Indicate only the number of lines in the listing below in which the word "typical" appears.

#### [EXTRACTED DATA]
BEGIN

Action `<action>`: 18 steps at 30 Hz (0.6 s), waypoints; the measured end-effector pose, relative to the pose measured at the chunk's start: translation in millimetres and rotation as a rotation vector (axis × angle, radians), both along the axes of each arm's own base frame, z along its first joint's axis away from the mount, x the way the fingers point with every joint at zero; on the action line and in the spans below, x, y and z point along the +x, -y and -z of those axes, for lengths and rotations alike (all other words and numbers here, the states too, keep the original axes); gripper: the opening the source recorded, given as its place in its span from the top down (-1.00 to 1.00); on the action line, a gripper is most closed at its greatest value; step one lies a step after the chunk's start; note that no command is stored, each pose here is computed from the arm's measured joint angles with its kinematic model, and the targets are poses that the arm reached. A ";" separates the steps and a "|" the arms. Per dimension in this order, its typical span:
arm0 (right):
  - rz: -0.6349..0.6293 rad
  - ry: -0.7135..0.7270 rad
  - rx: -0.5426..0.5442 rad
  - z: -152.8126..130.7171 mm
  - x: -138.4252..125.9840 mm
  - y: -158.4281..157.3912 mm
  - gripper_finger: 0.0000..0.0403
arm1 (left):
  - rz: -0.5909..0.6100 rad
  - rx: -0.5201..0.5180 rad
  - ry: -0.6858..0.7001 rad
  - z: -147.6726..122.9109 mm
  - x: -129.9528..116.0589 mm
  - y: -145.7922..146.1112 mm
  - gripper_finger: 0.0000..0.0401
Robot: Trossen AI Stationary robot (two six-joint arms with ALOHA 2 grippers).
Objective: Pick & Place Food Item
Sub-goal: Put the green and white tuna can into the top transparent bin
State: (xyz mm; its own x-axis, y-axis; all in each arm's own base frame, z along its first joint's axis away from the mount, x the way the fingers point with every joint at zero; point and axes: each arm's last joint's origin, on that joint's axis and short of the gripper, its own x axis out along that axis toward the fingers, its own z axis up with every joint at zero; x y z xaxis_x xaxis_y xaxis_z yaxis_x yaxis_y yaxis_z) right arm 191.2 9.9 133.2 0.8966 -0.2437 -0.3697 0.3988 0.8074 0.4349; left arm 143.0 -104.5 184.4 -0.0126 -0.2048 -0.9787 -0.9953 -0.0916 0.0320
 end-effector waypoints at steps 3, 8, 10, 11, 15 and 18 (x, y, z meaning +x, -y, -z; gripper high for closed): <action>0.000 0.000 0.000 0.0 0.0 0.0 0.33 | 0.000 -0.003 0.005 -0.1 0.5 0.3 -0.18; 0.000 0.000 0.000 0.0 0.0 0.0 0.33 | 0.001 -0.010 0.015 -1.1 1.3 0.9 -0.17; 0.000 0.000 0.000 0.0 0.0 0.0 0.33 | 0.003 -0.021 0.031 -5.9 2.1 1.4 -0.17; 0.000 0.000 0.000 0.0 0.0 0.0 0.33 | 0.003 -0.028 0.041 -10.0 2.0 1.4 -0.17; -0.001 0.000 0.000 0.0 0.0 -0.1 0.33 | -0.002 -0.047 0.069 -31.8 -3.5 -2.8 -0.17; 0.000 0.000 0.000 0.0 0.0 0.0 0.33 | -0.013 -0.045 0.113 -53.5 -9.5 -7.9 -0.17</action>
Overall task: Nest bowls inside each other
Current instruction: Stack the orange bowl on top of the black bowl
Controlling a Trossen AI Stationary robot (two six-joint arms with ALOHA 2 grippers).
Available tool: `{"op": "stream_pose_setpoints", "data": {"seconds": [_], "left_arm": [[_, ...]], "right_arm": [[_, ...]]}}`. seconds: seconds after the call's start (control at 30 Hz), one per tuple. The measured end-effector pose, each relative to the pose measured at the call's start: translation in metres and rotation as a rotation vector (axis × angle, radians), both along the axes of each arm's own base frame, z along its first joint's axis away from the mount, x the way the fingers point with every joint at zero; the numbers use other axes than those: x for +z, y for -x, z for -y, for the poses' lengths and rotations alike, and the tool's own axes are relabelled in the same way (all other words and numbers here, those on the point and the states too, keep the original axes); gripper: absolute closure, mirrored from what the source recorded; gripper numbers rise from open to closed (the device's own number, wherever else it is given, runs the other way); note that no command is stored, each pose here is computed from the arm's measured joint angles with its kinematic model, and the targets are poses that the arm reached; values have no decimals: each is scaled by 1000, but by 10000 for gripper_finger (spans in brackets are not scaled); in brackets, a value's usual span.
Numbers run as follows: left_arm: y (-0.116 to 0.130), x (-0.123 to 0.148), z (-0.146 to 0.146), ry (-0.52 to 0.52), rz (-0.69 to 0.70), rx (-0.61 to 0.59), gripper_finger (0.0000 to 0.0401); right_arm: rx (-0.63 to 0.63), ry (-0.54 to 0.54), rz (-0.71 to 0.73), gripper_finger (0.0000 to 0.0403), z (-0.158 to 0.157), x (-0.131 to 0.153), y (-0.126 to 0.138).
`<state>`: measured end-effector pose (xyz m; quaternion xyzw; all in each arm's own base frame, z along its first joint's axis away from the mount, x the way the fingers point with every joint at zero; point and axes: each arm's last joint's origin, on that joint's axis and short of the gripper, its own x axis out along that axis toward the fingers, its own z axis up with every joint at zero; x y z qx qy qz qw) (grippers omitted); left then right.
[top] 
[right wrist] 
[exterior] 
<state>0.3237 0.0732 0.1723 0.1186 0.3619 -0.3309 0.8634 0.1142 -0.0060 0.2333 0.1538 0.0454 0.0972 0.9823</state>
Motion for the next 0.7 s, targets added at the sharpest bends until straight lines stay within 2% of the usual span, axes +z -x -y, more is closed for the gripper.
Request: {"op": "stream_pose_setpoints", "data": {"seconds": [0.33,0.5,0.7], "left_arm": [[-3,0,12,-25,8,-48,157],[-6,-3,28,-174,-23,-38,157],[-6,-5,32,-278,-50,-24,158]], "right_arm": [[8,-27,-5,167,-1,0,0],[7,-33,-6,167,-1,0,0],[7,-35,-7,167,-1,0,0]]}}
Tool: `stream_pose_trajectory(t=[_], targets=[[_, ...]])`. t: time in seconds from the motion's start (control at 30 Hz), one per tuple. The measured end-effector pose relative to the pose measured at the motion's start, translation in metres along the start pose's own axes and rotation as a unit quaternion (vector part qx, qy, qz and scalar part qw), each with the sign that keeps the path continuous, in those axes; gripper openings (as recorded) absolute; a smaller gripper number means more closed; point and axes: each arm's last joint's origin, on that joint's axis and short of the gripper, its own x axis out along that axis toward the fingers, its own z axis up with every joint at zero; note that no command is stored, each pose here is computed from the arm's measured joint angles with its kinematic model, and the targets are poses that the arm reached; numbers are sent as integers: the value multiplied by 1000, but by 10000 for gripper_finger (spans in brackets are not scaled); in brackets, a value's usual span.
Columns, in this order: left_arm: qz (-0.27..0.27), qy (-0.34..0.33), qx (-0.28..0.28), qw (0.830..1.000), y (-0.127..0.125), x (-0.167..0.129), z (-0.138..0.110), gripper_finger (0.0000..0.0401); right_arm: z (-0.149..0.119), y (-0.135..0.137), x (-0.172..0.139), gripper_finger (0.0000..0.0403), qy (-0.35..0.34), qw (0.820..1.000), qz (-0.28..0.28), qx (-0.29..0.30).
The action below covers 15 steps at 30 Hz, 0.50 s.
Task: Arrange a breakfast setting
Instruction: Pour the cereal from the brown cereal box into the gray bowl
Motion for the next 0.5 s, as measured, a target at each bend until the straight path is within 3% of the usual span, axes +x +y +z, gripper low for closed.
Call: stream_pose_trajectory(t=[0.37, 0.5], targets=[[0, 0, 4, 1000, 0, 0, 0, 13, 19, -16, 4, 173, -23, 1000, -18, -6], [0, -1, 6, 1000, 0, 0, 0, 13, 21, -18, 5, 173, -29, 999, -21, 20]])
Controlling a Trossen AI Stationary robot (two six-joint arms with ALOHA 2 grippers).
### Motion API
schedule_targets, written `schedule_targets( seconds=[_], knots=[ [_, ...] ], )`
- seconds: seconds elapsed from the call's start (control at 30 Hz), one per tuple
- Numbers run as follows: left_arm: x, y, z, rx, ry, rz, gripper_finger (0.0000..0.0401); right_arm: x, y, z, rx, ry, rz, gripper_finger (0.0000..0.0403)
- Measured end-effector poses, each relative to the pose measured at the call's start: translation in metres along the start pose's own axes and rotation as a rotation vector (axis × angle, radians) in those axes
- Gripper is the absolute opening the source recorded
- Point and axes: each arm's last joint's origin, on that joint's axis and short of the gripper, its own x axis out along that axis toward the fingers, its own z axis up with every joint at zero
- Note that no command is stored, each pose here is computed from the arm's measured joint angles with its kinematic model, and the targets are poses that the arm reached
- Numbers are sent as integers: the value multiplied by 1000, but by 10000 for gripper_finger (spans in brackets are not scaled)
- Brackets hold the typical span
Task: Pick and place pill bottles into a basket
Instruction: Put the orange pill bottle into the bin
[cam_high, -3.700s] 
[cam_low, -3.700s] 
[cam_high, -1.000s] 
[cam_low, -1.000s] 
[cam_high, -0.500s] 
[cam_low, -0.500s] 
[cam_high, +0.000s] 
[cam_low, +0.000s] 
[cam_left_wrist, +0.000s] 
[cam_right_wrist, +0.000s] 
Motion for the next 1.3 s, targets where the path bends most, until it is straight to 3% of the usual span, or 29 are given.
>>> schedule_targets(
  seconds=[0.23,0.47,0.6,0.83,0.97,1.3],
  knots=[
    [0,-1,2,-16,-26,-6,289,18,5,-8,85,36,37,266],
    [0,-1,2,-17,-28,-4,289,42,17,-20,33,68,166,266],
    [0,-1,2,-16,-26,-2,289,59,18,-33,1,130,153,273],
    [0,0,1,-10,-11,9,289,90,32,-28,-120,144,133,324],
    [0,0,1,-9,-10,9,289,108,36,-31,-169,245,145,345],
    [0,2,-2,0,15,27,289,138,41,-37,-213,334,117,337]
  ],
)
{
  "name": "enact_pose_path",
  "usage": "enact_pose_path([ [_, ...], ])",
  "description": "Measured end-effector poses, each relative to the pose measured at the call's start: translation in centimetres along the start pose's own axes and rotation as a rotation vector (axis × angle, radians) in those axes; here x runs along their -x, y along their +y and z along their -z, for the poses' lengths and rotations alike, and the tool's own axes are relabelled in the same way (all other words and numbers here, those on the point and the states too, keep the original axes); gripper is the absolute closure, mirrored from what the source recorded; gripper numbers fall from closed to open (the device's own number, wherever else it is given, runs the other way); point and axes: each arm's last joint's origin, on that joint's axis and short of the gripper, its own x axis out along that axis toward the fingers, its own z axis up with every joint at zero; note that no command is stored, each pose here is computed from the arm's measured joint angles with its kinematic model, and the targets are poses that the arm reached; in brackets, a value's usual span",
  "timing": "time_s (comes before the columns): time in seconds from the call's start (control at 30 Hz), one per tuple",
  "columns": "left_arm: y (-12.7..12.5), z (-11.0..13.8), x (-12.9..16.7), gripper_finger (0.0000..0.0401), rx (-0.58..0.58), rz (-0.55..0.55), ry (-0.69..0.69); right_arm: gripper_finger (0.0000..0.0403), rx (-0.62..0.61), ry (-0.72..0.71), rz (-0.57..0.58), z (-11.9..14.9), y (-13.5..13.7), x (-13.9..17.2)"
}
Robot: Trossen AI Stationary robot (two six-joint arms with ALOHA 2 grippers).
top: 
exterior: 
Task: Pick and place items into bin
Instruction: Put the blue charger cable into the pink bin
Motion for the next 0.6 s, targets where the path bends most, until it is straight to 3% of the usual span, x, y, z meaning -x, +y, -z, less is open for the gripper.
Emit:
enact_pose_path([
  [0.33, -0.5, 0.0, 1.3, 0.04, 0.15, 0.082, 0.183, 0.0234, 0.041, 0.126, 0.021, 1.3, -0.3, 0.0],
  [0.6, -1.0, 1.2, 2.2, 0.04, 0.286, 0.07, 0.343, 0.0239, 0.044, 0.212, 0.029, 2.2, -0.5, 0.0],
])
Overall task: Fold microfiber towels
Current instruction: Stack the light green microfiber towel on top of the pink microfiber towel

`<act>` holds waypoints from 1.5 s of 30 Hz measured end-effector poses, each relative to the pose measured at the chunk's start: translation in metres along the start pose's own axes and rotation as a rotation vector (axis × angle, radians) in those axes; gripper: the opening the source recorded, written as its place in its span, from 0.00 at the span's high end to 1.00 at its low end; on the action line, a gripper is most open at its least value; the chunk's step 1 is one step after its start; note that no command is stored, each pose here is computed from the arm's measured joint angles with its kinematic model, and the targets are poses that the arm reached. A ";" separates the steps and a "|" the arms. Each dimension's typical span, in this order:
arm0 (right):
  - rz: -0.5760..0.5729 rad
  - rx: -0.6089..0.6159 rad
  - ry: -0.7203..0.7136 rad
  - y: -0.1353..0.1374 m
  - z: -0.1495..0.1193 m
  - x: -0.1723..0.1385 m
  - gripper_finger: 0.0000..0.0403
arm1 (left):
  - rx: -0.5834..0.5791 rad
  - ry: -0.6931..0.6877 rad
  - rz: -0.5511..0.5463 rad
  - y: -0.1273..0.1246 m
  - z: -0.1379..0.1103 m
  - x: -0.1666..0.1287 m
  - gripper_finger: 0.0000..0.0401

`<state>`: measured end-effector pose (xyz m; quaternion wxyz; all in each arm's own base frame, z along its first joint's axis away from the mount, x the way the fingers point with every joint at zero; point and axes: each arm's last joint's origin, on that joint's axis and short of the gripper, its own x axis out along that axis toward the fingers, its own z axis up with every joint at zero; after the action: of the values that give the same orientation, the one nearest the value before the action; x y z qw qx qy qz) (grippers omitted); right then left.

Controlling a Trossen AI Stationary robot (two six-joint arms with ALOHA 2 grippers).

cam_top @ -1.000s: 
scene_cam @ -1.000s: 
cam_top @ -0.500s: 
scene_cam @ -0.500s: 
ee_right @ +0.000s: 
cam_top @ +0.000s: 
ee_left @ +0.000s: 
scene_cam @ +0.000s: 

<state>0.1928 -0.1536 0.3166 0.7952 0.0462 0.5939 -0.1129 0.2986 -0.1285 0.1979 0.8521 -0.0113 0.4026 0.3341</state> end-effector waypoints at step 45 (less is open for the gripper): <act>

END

#### [ANSWER FOR THIS EXERCISE]
3